● **Exercise requirements**:
Given the material below, return only the lines starting at the line with "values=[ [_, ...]" and ending at the line with "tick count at", exactly as they appear.

● **Supplied records**:
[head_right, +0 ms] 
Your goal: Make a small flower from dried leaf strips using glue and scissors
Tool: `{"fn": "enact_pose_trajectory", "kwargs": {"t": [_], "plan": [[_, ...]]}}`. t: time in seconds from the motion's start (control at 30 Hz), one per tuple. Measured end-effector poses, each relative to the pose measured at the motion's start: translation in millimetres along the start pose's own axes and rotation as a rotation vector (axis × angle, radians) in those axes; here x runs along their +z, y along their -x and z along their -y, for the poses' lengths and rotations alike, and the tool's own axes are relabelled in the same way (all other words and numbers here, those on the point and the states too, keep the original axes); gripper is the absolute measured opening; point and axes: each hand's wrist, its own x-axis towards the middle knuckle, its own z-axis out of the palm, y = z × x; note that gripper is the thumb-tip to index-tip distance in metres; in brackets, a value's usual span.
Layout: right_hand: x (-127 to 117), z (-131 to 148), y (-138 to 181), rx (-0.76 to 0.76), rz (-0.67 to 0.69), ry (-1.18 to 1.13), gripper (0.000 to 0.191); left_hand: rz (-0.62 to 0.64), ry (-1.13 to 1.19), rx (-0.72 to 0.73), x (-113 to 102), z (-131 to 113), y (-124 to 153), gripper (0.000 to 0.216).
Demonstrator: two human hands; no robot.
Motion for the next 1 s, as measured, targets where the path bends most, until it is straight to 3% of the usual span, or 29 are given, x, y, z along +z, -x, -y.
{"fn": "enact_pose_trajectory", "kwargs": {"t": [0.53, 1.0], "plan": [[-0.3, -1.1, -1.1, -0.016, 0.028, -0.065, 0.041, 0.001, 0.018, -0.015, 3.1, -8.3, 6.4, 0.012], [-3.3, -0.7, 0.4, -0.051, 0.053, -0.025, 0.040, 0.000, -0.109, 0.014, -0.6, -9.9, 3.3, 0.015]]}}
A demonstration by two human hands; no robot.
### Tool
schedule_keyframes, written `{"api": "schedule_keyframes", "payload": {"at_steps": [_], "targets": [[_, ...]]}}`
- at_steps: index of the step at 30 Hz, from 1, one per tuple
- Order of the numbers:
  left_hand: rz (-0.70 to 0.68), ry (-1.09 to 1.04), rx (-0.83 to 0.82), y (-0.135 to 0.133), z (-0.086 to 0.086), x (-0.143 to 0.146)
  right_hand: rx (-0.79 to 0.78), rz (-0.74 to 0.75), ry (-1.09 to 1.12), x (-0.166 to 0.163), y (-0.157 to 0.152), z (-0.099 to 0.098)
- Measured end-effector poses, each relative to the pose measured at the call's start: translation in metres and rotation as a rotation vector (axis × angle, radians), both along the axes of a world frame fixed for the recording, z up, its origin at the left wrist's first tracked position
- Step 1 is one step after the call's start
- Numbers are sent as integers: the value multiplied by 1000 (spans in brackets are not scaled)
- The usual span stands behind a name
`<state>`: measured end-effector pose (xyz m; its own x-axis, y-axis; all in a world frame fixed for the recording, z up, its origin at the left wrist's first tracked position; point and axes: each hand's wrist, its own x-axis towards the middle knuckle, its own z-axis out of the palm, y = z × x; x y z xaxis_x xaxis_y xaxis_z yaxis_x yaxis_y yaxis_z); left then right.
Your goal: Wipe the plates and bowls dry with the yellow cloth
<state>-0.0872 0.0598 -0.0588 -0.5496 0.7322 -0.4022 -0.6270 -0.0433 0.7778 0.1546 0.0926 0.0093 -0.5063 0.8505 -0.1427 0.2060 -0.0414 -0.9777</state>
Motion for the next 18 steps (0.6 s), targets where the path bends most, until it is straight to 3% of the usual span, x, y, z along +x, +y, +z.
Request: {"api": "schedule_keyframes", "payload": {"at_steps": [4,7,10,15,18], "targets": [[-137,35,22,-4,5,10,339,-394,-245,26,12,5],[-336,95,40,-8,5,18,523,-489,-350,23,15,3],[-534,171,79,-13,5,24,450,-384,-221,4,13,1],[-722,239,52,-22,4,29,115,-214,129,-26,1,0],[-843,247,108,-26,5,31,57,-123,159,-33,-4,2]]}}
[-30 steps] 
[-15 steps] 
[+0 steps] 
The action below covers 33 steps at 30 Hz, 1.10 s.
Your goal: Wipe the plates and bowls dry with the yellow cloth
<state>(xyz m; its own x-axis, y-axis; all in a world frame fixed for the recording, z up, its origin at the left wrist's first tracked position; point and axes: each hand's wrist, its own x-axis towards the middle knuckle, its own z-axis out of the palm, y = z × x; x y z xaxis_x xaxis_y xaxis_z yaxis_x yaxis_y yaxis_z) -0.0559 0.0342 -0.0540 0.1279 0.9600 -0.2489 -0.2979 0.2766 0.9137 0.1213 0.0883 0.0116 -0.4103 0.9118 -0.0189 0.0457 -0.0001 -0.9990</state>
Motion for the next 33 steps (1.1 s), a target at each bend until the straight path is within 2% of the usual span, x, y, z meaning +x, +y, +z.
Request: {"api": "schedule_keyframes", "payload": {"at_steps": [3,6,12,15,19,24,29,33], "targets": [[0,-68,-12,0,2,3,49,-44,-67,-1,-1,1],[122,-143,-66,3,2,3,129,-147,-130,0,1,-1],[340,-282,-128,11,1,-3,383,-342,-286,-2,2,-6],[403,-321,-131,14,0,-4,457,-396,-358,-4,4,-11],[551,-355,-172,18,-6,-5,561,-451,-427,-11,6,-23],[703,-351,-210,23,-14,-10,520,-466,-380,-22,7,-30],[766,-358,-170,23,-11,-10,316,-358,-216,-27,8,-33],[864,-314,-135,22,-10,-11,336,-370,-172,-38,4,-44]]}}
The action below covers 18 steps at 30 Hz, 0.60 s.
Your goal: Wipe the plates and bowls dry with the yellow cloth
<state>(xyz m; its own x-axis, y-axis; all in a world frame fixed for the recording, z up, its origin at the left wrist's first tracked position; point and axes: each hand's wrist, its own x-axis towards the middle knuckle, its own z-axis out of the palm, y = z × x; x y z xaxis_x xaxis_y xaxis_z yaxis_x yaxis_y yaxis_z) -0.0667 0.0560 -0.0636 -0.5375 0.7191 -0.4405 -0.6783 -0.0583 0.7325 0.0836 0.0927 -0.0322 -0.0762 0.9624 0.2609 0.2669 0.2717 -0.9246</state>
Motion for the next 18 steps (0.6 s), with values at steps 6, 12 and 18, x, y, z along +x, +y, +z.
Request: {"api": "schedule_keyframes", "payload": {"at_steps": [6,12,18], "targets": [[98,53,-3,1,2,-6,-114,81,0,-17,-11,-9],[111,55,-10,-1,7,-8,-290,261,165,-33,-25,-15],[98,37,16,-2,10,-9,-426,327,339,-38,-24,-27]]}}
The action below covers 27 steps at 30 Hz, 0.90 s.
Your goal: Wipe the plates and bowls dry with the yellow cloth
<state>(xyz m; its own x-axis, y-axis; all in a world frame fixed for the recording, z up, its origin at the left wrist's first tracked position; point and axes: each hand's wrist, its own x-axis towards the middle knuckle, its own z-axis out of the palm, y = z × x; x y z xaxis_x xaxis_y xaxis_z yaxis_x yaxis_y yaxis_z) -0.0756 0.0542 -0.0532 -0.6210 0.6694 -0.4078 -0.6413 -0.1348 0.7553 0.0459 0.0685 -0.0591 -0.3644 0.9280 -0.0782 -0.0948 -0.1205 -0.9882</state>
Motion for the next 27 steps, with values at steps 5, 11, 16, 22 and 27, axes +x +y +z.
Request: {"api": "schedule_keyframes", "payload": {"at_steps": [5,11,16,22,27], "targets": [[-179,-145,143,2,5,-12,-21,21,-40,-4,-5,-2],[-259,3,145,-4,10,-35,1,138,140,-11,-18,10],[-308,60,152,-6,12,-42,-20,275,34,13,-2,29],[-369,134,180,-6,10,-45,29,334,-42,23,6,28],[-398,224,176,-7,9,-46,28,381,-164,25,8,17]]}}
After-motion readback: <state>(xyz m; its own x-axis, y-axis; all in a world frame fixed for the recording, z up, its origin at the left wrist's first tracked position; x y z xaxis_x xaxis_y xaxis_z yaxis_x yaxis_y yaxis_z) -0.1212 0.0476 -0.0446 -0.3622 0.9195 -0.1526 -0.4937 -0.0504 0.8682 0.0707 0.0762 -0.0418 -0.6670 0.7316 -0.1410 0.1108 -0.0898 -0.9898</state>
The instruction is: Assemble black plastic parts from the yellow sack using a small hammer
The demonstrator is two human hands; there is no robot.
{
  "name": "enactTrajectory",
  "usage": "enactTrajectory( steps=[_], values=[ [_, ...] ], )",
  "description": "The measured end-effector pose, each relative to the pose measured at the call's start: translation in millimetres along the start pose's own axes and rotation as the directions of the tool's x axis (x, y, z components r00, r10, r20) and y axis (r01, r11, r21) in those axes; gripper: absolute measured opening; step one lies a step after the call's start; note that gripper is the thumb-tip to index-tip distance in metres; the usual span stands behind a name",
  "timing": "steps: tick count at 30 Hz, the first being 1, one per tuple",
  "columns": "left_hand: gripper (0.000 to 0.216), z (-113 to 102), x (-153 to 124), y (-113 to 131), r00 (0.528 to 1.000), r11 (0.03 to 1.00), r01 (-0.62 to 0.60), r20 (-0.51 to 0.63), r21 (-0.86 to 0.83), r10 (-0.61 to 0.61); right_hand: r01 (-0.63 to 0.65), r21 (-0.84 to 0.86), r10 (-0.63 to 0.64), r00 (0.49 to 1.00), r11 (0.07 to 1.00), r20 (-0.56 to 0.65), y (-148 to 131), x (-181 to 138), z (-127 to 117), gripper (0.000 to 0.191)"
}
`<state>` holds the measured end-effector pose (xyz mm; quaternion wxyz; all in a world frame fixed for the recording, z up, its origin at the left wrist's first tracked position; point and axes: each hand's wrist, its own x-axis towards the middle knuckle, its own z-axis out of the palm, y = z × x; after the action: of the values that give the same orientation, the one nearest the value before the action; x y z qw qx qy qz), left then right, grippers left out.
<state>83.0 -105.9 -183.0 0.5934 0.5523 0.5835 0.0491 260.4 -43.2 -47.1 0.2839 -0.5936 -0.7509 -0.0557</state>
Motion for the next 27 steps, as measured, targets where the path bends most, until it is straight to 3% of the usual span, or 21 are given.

● **Solution for this problem**:
  "usage": "enactTrajectory( steps=[_], values=[ [_, ...] ], )",
  "description": "The measured end-effector pose, each relative to the pose measured at the call's start: translation in millimetres along the start pose's own axes and rotation as the directions of the tool's x axis (x, y, z components r00, r10, r20) and y axis (r01, r11, r21) in those axes; gripper: absolute measured opening; step one lies a step after the call's start; note that gripper is the thumb-tip to index-tip distance in metres; the usual span stands behind a name",
  "timing": "steps: tick count at 30 Hz, the first being 1, one per tuple",

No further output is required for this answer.